Bonnie And The Brilliant Racial Tension Of 'Big Little Lies'

It makes sense why the white characters don't acknowledge Bonnie's blackness.

“Big Little Lies” is one of the most brilliant TV shows to come out in years. It’s also one of the whitest.

The murder-mystery-drama, which had its stunning finale on Sunday, focuses on five wealthy, beautiful women with less than beautiful lives. Aside from a few Asian and black characters who are part of the Monterey community’s “greek chorus,” four out of five of the show’s main players ― Nicole Kidman, Laura Dern, Shailene Woodley and Reese Witherspoon ― are white women.

There’s only one black lead, Bonnie, played by Zoe Kravitz in a role that reveals her acting chops despite being so seemingly close to our conception of the real life Kravitz: earthy, edgy and carefree. Bonnie, with tattoos and waist-length braids, is the only black mom amongst a slew of predominantly older, white mothers, and it’s a point that, conspicuously, never really comes up.

“It’s not mentioned, ever,” Kravitz told a reporter for The Guardian in February. “Her race is just not a thing.”

Perhaps for Kravitz, the fact that her character’s race is never acknowledged is refreshing in an industry where she was once rejected for a role in Batman because the directors weren’t “going urban.” For others, it’s a tedious color-blind approach to diversity. As Refinery29 writer Sesali Bowen expressed it, glossing over Bonnie’s ethnicity merely added “diversity in visibility only,” presenting race “as a mere aesthetic difference between people, not one that affects how they interact with the rest of the world.”
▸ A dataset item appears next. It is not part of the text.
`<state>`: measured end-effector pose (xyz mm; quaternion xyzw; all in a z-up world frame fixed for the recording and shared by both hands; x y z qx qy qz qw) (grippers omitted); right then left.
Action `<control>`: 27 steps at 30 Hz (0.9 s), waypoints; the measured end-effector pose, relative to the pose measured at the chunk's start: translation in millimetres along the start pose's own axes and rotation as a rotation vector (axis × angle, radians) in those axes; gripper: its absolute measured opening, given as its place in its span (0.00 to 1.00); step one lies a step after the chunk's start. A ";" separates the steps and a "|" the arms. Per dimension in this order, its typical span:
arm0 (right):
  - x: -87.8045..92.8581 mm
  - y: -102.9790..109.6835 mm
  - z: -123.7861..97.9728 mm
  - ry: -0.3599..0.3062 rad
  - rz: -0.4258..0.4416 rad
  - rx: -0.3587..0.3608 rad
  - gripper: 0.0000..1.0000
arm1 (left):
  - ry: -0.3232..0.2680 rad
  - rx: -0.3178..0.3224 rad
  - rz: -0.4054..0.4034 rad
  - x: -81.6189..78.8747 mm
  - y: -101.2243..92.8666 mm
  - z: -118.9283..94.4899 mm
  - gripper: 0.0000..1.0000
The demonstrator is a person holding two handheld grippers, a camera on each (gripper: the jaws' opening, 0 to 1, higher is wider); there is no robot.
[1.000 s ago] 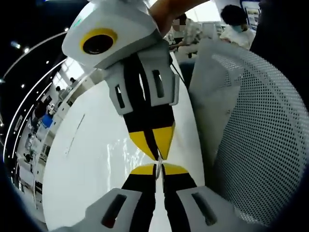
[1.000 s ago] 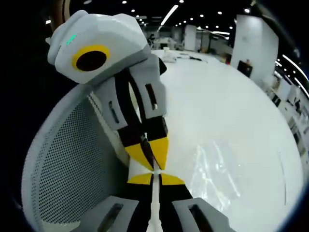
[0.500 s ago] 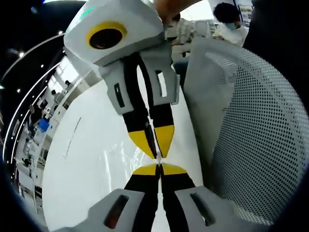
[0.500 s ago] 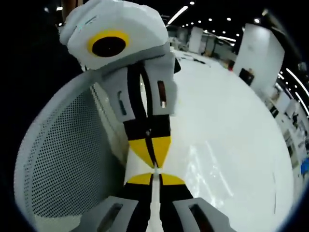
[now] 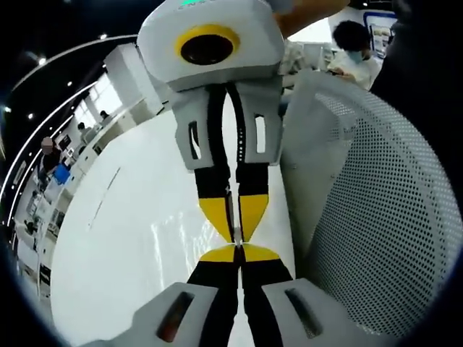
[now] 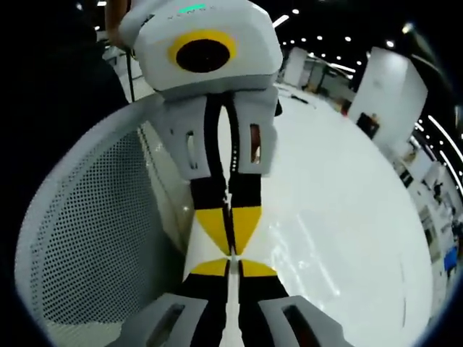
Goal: Open the resealable bag by pulling the two sides of the seal apart until the entire bag opening is separated and visibly accessible.
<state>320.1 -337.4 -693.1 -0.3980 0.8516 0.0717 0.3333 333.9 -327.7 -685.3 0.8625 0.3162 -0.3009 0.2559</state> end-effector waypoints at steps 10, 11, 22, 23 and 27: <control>3.5 0.8 0.2 -0.004 -0.016 -0.007 0.00 | -0.016 0.013 -0.017 1.0 -1.4 -3.4 0.00; 5.2 1.5 0.0 -0.006 0.001 -0.014 0.00 | -0.017 0.014 -0.018 1.1 -1.7 -3.5 0.00; 13.6 1.3 -2.9 0.002 0.038 -0.003 0.00 | -0.042 0.021 -0.056 3.1 -2.1 -7.2 0.00; 13.7 1.1 -2.8 0.007 0.039 0.003 0.00 | -0.042 0.023 -0.059 2.9 -2.4 -6.7 0.00; 15.1 2.0 -1.8 0.026 0.046 0.008 0.00 | -0.043 0.027 -0.096 2.6 -2.7 -4.1 0.00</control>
Point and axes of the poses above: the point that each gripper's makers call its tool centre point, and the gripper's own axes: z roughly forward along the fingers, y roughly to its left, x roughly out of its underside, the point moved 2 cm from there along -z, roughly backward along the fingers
It’s true that the show’s treatment of Bonnie was flawed. We see very little from her point of view, except for in the brilliant final act of the show. Here, on the night of the Elvis and Audrey fundraiser, the camera shifts to Bonnie’s perspective as she watches Celeste being manhandled by her husband ― realizing that something isn’t right.

I often watched the show wondering where the hell in Monterey Bonnie got her hair braided, or if she ever twisted her daughter’s hair at night. Who were her people? And yet, there’s an alternative reading of Bonnie’s apparent racial ambiguity in Monterey. It isn’t pretty. It’s frustrating. And it’s true to life in a way that potentially says more than if we’d gotten a scene that explicitly acknowledged her race.

Because this is how rich, white liberal racism works, right? It’s the racism that dare not speak its name. It’s the racism that deals with race by not dealing with it, by never saying “black” or “white,” by tip-toeing around it even as it manifests itself in petty microaggressions.

Bonnie’s blackness, her otherness in the eyes of her white counterparts is actually, throughout the series, weirdly at the center of who her character is. She is the exoticized “other,” the beautiful, young, hippie wife who inspires lust in the husbands of Monterey, and jealousy and resentment in the wives.

It’s a jealousy and resentment that hides, just beneath the surface, a racial tension that no one ― not even Bonnie herself, perhaps ― can name, let alone process. No, we never see Madeline complain to any of her friends about Bonnie being a black girl. A woman like Madeline, so dedicated to her ideals of being progressive and open-minded (her obsession with getting “Avenue Q” made for instance), wouldn’t even know how to begin to process how race might feed into her feelings about her husband’s new wife.

Bonnie’s seeming perfection, her exceeding patience and goodness, works on a different level as well. Throughout the series we get to see these seemingly “perfect” women fuck up repeatedly, we see them have meltdowns, act bitchy, be vulnerable and insecure. We see little of that in Bonnie, a beautiful enigma just there to “make peace.” Though toward the end of the series, we see her peaceful demeanor begin to crack, if only a little, during the well-intentioned peace-making dinner with Madeline and Ed which ends with Madeline literally projectile vomiting on her. In that moment, viewers understood that there must be more to Bonnie, just beneath the surface.

So much of Bonnie’s existence in Monterey is a demonstration of how black people, black women especially, have to exist in predominantly white spaces. The idea is to not rock the boat. The idea is to placate white fear by being palpable. Bonnie is edgy, but not threatening with her light skin, earthy vibes, and perpetual chillness. Maybe she’s had to be all those things.

Which makes that final moment, that push, when she exerts a kind of messy, frenzied sort of agency that we haven’t seen throughout the series, all the more powerful. This isn’t to absolve “Big Little Lies,” or any other shows with black characters that choose not to deal with race directly, from “Friends” to “Girls.” It’s quite possible that the show never mentions Bonnie’s race because the writers themselves were unable or unwilling to deal with race, and that’s unfortunate and frustrating. And it’s true: Diversity and inclusion are about more than just seeing a black face in a white crowd.

And yet there’s something to be said for the context in which black characters exist; the ways in which they navigate the world they exist in and how white characters they exist in that world with navigate them. Sometimes, the silence can be loud.